= Thomas McCloskey =

American businessman

Thomas D. McCloskey (May 27, 1924 – October 31, 2004) was a Philadelphia construction magnate. He became the president of McCloskey & Company, Builders, in 1961 when his father, former Democratic National Treasurer Matthew H. McCloskey, was appointed U.S. Ambassador to Ireland.

==Biography==
McCloskey grew up in the Overbrook section of Philadelphia, where he attended prep school and participated in football and swimming.
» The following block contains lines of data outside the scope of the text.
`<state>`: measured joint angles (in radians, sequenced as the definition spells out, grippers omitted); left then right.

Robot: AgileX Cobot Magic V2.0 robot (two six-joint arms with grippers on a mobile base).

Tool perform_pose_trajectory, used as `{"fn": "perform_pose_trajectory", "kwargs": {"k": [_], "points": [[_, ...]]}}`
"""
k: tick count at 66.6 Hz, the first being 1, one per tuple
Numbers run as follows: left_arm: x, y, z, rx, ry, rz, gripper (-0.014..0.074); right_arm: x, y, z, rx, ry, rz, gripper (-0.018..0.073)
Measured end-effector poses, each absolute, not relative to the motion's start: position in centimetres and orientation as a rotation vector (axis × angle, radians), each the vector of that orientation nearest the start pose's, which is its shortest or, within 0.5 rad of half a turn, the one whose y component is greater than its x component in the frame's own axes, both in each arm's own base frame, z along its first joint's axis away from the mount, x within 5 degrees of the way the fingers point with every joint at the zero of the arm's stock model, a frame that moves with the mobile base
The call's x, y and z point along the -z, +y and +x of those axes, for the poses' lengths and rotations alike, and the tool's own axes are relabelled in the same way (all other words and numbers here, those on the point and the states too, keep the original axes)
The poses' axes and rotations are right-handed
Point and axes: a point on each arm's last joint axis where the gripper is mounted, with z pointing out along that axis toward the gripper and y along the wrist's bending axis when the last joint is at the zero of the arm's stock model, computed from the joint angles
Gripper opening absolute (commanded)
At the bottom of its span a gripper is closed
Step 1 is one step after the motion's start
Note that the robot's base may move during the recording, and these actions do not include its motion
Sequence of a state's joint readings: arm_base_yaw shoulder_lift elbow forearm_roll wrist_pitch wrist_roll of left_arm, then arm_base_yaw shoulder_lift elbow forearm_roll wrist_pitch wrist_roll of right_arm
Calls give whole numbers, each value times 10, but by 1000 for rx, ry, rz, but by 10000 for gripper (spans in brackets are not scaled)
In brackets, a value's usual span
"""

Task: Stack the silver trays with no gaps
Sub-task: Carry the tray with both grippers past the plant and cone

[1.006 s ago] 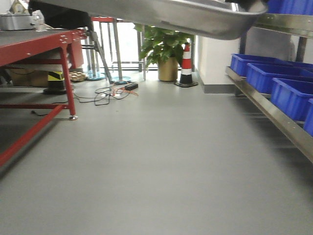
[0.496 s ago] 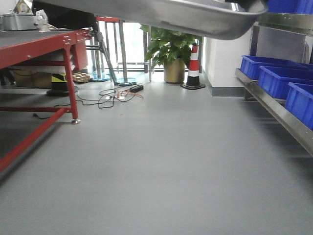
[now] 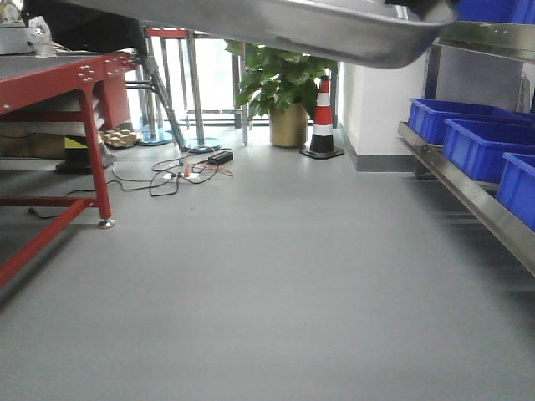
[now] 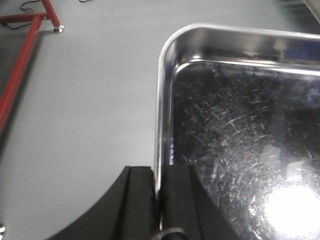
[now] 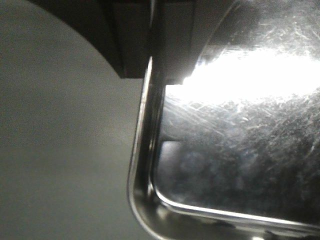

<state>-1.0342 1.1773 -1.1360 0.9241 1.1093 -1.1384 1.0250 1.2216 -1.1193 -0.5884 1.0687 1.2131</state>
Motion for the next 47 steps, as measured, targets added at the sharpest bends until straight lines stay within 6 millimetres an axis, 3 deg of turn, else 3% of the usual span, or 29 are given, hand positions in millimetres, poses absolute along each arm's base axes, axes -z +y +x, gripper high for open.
{"fn": "perform_pose_trajectory", "kwargs": {"k": [47], "points": [[-385, -155, 168, -11, 2113, 113, -16, -353, 176, 159, -219, 2408, 34, -22]]}}
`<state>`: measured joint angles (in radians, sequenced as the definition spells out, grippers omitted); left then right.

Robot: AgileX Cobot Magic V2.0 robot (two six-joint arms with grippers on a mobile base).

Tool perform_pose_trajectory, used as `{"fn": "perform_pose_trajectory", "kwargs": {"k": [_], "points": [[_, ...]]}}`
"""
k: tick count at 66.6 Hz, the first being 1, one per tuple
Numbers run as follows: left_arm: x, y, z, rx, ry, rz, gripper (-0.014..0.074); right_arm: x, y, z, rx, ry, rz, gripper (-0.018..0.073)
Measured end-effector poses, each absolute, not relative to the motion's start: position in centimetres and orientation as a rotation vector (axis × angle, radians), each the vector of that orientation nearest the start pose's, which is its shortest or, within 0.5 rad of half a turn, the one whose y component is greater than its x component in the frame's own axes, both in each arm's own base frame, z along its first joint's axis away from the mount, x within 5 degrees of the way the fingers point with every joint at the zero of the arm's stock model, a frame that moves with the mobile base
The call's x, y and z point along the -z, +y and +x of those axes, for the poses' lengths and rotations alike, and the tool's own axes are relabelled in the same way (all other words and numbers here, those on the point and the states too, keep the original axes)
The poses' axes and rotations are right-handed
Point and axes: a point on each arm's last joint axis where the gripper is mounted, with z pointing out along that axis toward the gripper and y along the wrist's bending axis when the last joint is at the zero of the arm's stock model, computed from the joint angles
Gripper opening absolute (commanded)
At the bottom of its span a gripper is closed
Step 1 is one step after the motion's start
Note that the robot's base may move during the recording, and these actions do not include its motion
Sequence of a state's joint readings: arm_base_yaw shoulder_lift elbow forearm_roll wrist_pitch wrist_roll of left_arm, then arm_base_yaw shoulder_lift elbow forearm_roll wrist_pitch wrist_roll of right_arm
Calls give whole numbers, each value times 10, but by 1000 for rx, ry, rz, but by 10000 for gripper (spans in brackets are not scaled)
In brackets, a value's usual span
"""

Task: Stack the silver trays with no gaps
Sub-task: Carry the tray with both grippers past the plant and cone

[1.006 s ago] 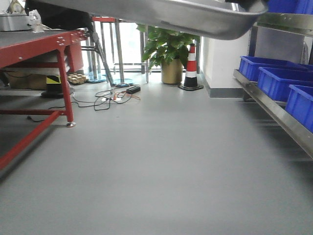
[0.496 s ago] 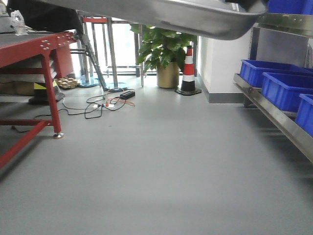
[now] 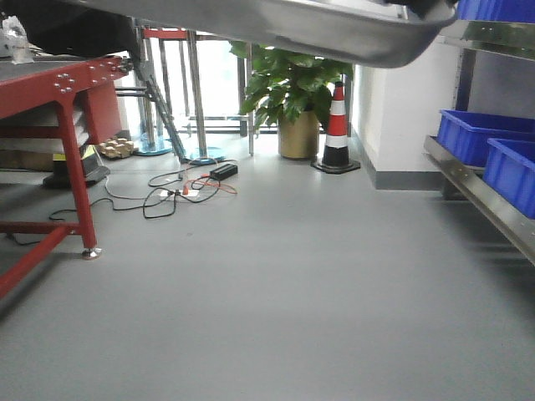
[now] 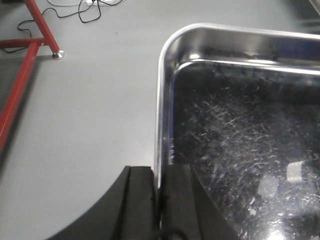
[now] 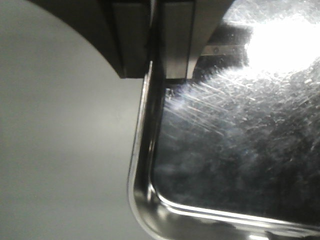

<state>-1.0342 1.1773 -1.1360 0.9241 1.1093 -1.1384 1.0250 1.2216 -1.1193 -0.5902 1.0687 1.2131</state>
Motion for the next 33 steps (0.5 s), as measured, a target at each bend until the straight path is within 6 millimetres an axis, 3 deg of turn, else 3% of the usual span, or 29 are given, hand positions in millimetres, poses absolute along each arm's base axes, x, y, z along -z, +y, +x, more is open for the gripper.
{"fn": "perform_pose_trajectory", "kwargs": {"k": [33], "points": [[-385, -155, 168, -15, 2108, 117, -16, -353, 177, 159, -225, 2406, 32, -22]]}}
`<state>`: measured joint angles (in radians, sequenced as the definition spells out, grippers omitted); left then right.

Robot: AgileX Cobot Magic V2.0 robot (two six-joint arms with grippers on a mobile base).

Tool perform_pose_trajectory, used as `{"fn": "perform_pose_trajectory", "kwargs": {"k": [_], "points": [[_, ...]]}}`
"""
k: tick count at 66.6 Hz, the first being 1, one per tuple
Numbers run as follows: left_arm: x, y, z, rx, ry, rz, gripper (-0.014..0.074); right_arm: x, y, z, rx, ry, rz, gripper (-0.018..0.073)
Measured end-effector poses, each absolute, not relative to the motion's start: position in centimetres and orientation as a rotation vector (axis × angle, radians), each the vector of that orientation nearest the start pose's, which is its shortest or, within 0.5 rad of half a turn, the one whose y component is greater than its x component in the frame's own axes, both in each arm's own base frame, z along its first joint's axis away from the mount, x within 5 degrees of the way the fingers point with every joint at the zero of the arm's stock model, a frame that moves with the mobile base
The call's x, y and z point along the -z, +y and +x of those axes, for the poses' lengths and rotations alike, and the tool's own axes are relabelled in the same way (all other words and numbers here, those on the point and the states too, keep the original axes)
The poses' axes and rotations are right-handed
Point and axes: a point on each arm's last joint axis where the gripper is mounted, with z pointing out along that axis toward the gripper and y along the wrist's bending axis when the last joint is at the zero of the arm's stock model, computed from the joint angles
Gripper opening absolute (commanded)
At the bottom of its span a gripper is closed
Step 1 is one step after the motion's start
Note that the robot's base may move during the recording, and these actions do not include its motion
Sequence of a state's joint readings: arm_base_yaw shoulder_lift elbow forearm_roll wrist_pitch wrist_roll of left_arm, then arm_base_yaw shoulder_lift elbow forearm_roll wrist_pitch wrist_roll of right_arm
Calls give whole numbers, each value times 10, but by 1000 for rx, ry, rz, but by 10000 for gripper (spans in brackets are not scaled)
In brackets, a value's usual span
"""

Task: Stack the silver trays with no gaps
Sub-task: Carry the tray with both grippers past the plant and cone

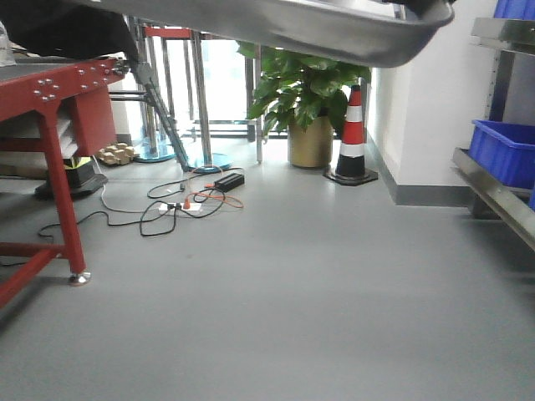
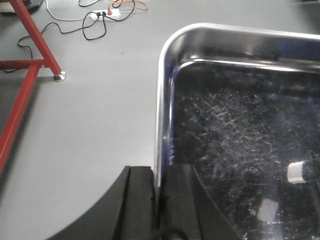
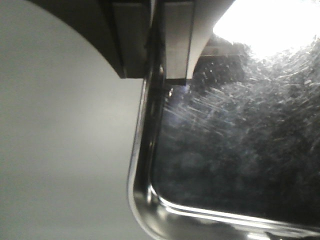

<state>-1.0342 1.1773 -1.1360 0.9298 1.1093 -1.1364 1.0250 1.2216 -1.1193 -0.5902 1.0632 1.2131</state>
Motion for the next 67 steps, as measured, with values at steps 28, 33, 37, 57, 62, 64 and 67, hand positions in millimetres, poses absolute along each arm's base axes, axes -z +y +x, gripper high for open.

He attended the University of Pennsylvania and then served in the United States Marine Corps during World War II. He supervised the building of, among others, the Philadelphia Mint, Centre Square, the Mann Music Center, Veterans Stadium, The Spectrum, and RFK Stadium.

He was chair of the Liberty Bowl, shortly before it left Philadelphia. McCloskey was the founder of the Philadelphia Atoms of the North American Soccer League; the team played in McCloskey's Veterans Stadium. After failing in a bid to purchase the NFL's Philadelphia Eagles, he was granted the Tampa Bay Buccaneers expansion franchise. He could not come to terms with the NFL over a payment method, and was replaced as owner by Hugh Culverhouse before the team began play.

McCloskey died of cancer in 2004 at a West Palm Beach hospital. He was survived by a wife, an ex-wife, two sons and two daughters.